Problem details
In the listing that follows, give every line again exactly and omit the pictures.

Supplied data
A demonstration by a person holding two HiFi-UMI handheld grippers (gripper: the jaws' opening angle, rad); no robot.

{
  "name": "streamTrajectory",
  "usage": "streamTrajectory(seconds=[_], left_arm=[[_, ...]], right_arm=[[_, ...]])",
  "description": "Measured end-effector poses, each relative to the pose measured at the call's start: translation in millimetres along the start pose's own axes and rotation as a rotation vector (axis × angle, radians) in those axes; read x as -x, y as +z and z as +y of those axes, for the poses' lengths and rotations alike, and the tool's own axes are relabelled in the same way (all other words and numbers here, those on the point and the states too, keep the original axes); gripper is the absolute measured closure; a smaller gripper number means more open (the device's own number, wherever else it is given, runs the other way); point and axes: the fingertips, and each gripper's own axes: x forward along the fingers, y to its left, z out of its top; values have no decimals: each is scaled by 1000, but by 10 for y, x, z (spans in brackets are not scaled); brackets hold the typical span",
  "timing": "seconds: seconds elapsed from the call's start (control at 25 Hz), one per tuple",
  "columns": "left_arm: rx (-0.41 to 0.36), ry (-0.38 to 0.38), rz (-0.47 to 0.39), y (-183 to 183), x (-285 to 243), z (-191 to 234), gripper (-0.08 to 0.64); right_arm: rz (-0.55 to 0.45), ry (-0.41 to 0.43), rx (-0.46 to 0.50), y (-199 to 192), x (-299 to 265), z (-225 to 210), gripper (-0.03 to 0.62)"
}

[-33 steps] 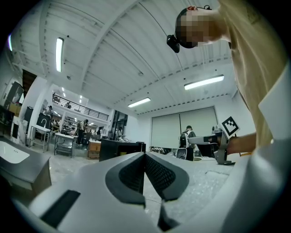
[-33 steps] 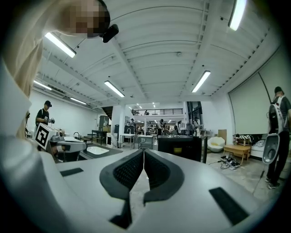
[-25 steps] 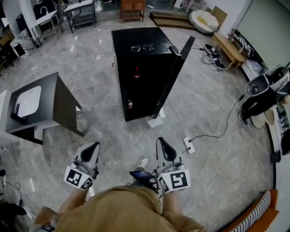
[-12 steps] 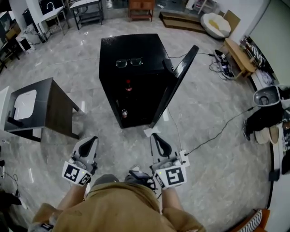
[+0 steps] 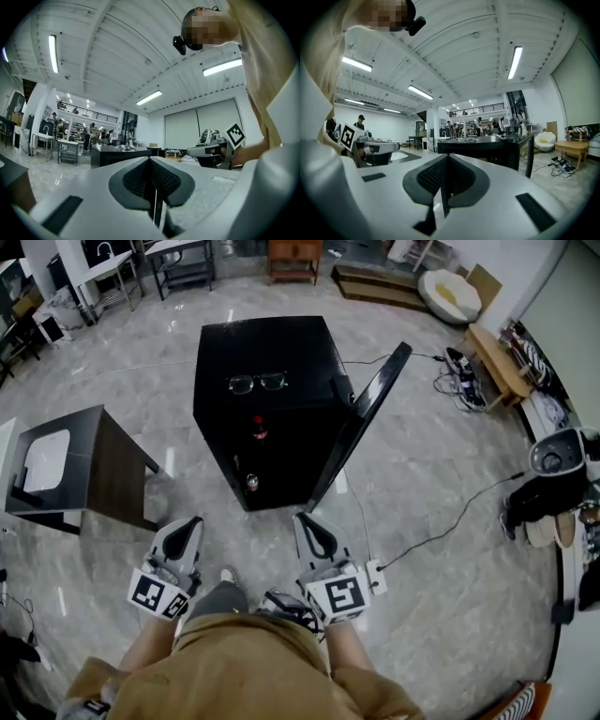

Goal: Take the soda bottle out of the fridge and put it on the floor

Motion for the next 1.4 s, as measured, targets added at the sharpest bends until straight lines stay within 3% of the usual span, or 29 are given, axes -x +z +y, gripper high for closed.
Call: streamTrajectory(seconds=[0.24, 0.6, 0.92, 1.0, 1.16, 1.4], left_arm=[[64, -1, 14, -235, -102, 397, 558], [87, -59, 55, -481, -323, 893, 558], [132, -93, 104, -1025, -635, 1242, 558], [143, -94, 103, -1143, -716, 1318, 558], [152, -96, 104, -1349, -800, 1432, 558], [179, -96, 135, -1713, -760, 1500, 558]], right_arm=[[17, -9, 28, -117, -556, 14, 589], [85, -4, 80, -415, -1536, -53, 589], [183, -37, 81, -1136, -2302, -397, 584], [215, -43, 66, -1380, -2486, -483, 472], [232, -36, 66, -1749, -2894, -614, 469], [243, -60, 64, -2101, -3316, -793, 411]])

Output for this task
A demonstration by a person holding two HiFi-UMI handheld grippers (gripper: the jaws' opening angle, rad); no robot.

{
  "name": "streamTrajectory",
  "usage": "streamTrajectory(seconds=[_], left_arm=[[_, ...]], right_arm=[[_, ...]])",
  "description": "Measured end-effector poses, each relative to the pose measured at the call's start: translation in millimetres along the start pose's own axes and rotation as a rotation vector (axis × angle, radians) in those axes; read x as -x, y as +z and z as +y of those axes, for the poses' lengths and rotations alike, and the tool's own axes are relabelled in the same way (all other words and numbers here, those on the point and the states too, keep the original axes); gripper is the absolute measured closure; a smaller gripper number means more open (the device's own number, wherever else it is given, runs the other way); point and axes: the fingertips, and each gripper's own axes: x forward along the fingers, y to its left, z out of its top; values have no decimals: each is scaled by 1000, but by 10 for y, x, z (spans in brackets are not scaled); brackets hold the typical span",
  "timing": "seconds: seconds elapsed from the call's start (control at 25 Hz), one per tuple",
  "columns": "left_arm: rx (-0.41 to 0.36), ry (-0.38 to 0.38), rz (-0.47 to 0.39), y (-183 to 183), x (-285 to 243), z (-191 to 234), gripper (-0.08 to 0.64); right_arm: rz (-0.55 to 0.45), ry (-0.41 to 0.43), rx (-0.46 to 0.50), y (-199 to 192), x (-299 to 265), z (-225 to 210), gripper (-0.03 to 0.62)"
}

[-33 steps] 
[-33 steps] 
[-25 steps] 
[-12 steps] 
[+0 steps] 

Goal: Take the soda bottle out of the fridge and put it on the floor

Motion for the next 1.4 s, as measured, targets added at the sharpest bends until straight lines stay within 3% of the usual span, or 29 are given, axes -x +z +y, gripper high for closed.
Call: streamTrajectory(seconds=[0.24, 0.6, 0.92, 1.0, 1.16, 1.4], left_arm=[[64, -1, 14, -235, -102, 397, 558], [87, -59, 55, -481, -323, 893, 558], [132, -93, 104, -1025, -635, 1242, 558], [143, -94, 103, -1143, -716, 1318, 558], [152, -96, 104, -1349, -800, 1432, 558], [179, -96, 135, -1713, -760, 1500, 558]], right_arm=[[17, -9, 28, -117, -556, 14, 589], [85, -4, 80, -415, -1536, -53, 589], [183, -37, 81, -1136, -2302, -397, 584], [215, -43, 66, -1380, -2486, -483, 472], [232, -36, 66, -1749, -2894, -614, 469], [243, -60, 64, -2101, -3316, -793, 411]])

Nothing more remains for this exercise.